### WHAT IS NEEDED
Which lines below fall between the one containing "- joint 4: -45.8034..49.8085" and the one containing "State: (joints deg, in"? Repeat them exactly, counting both of those lines, and add nothing else.

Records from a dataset
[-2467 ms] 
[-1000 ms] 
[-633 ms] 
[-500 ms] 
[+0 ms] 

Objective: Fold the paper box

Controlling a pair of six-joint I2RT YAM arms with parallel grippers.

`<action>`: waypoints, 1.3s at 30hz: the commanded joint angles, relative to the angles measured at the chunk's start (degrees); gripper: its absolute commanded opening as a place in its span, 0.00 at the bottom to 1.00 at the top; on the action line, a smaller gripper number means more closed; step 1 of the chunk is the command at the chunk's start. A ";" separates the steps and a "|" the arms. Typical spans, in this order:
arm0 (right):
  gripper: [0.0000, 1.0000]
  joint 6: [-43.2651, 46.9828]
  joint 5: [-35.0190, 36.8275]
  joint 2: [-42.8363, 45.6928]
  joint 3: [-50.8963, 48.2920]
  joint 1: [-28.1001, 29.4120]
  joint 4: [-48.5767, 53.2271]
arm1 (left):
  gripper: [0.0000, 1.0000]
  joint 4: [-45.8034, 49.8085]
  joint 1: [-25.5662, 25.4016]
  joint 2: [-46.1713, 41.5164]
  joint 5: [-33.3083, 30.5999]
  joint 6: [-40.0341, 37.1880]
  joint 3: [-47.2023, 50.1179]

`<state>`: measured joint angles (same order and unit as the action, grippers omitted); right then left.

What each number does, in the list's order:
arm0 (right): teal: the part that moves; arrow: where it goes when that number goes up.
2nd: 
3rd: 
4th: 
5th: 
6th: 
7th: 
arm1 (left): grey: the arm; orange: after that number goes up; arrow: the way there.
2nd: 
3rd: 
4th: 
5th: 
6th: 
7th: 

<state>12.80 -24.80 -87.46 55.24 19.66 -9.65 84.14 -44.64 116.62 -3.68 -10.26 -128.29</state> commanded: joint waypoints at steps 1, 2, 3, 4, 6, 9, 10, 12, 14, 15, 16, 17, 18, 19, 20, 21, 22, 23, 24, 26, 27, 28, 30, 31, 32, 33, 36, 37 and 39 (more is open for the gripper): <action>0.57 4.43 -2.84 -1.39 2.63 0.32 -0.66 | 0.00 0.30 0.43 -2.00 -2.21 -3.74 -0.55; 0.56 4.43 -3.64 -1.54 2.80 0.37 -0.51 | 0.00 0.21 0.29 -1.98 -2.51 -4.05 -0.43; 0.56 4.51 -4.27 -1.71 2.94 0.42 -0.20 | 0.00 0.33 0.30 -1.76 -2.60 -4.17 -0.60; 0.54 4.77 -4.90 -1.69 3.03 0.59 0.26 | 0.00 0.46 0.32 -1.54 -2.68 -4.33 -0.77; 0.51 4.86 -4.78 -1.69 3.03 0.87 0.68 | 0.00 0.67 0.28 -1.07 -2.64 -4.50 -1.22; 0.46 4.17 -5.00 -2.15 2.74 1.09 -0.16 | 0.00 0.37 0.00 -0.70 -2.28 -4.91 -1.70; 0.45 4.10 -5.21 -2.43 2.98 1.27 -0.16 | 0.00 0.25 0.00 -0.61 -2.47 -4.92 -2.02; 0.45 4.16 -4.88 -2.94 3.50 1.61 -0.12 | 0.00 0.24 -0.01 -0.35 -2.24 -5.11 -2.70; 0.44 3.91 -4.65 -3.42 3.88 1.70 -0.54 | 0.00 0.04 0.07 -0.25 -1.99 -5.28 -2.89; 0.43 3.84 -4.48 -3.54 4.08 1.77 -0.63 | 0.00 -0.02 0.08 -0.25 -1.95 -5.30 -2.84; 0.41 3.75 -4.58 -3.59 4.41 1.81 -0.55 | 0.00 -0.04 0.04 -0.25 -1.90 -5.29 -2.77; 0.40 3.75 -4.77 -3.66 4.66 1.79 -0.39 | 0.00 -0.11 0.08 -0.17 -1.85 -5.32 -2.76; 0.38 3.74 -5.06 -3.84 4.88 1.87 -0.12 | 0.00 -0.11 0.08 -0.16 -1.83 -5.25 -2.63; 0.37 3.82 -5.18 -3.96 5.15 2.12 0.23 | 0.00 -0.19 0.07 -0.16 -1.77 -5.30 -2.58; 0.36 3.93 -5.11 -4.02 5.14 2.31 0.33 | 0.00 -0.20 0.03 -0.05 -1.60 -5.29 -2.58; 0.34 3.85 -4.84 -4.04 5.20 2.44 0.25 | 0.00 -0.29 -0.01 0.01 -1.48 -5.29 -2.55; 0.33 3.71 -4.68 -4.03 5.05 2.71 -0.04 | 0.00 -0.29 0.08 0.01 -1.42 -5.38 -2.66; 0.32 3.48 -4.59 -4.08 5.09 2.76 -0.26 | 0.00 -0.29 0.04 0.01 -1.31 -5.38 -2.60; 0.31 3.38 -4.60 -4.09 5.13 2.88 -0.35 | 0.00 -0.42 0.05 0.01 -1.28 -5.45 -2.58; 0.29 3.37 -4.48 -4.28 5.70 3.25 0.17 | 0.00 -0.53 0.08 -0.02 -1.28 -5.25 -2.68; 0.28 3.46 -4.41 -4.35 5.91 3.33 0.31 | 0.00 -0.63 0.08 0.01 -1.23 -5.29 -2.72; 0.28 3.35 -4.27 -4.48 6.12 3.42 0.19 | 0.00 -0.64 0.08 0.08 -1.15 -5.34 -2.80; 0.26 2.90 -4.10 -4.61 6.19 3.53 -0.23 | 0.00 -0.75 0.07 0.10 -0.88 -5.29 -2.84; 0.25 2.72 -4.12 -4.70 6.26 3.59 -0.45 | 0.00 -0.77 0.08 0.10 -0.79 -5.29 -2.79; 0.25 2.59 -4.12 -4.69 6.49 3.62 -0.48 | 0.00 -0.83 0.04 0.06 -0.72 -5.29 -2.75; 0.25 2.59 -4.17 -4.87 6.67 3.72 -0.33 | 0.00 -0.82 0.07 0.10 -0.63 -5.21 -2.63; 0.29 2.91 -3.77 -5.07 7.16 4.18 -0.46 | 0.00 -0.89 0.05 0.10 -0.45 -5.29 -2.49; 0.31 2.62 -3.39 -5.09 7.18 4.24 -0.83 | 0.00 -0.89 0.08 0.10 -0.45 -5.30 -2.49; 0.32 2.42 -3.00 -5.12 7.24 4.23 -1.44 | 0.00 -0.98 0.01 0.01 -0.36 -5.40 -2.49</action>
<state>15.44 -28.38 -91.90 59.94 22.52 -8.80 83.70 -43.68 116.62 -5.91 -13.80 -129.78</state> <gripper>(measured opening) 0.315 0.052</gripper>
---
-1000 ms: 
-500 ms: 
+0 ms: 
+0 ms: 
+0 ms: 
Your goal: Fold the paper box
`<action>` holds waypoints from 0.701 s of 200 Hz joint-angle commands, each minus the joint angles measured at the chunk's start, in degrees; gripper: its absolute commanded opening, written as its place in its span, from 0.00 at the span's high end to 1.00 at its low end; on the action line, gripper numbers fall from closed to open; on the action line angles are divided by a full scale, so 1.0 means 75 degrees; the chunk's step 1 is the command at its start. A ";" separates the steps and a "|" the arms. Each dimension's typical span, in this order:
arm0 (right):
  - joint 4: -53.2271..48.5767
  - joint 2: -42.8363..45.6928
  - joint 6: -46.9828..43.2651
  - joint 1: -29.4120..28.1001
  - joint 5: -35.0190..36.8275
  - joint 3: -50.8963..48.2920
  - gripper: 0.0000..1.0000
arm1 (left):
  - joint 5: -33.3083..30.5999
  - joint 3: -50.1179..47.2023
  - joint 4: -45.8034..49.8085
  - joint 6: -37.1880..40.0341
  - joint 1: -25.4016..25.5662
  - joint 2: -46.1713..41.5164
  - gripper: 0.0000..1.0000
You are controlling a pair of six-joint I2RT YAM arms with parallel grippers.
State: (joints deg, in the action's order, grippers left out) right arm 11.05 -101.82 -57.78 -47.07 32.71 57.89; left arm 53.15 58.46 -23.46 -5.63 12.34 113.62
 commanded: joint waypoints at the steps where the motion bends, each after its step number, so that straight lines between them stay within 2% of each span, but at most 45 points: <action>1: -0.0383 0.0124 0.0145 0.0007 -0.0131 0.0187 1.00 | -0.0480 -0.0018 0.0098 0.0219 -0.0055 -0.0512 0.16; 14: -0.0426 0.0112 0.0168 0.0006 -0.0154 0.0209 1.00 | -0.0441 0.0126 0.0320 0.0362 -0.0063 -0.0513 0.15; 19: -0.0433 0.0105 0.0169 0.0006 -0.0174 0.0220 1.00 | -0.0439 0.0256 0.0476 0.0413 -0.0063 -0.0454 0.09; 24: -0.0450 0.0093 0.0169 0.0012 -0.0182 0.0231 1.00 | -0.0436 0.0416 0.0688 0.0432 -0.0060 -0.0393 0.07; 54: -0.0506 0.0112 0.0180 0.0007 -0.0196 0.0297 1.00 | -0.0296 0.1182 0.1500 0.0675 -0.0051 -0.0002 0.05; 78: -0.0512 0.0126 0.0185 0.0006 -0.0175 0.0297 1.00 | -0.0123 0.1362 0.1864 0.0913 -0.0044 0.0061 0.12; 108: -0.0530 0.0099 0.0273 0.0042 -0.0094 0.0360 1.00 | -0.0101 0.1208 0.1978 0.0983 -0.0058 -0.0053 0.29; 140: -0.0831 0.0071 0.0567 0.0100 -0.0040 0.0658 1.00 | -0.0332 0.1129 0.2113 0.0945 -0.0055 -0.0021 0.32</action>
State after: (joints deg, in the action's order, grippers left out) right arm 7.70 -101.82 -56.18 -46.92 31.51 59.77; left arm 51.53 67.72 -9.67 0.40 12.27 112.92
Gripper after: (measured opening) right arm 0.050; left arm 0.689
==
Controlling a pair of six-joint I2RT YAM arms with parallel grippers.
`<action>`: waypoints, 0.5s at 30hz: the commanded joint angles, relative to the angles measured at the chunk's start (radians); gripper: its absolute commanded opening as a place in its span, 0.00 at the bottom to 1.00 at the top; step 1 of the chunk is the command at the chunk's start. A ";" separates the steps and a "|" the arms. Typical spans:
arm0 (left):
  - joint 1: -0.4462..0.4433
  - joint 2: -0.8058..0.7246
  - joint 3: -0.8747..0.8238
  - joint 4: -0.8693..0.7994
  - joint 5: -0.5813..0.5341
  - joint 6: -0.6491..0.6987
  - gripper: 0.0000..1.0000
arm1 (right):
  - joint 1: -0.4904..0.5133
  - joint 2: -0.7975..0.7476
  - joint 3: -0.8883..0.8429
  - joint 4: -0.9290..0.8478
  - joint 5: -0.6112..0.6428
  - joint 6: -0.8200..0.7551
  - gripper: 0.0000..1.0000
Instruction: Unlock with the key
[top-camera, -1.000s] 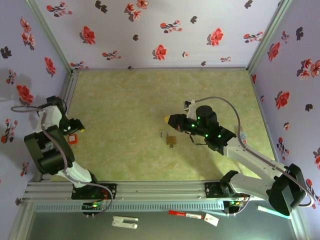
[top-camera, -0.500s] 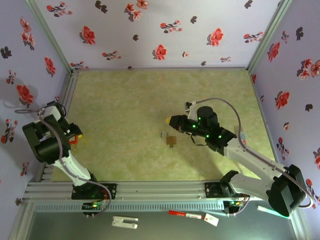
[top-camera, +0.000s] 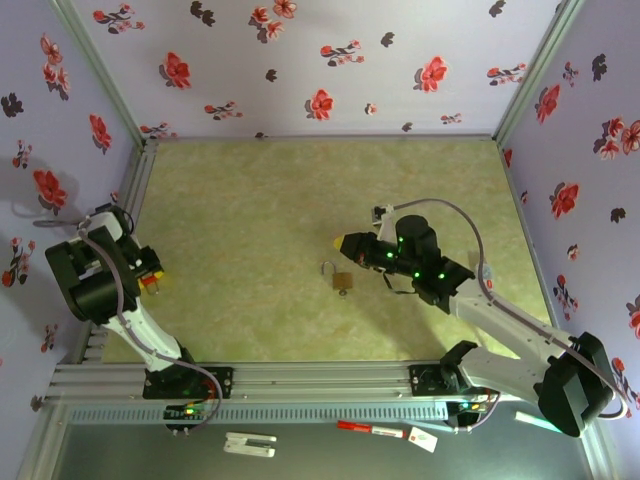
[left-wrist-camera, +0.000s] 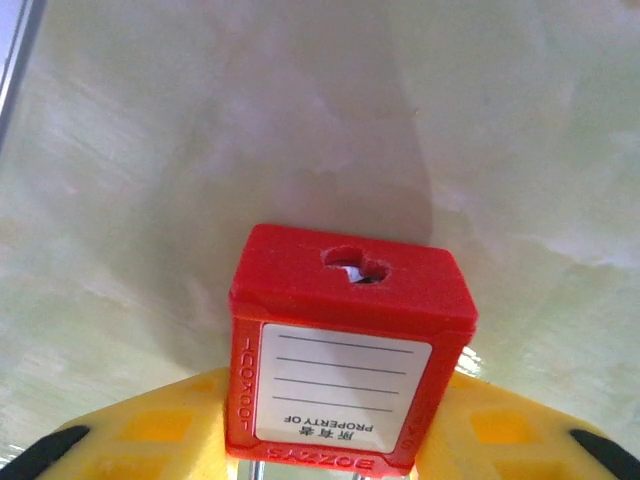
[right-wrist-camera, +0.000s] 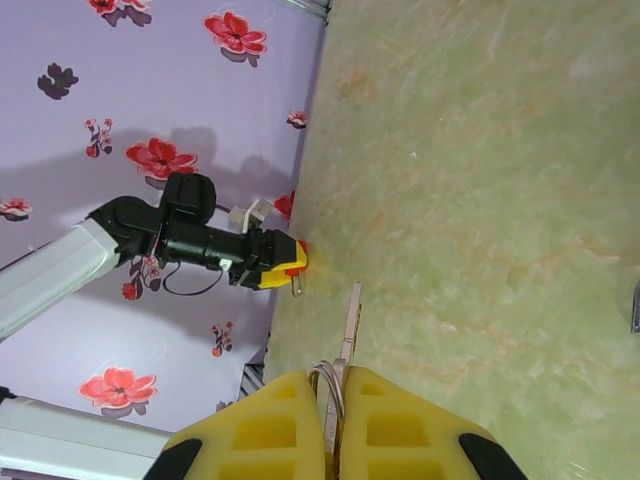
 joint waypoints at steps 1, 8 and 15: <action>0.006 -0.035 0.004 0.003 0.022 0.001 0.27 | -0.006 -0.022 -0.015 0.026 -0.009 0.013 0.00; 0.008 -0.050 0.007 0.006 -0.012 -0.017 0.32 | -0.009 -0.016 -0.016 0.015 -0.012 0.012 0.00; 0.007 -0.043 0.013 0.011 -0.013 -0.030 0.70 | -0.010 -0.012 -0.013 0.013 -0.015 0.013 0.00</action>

### REPLY TO THE EXERCISE
  - joint 4: -45.8034..49.8085
  - joint 6: -37.1880..40.0341
  - joint 1: -25.4016..25.5662
  - joint 2: -46.1713..41.5164
  - gripper: 0.0000..1.0000
You are controlling a pair of six-joint I2RT YAM arms with parallel grippers.
State: (joints deg, in the action's order, grippers left out) right arm 11.05 -101.82 -57.78 -47.07 32.71 57.89; left arm 53.15 58.46 -23.46 -5.63 12.34 113.62

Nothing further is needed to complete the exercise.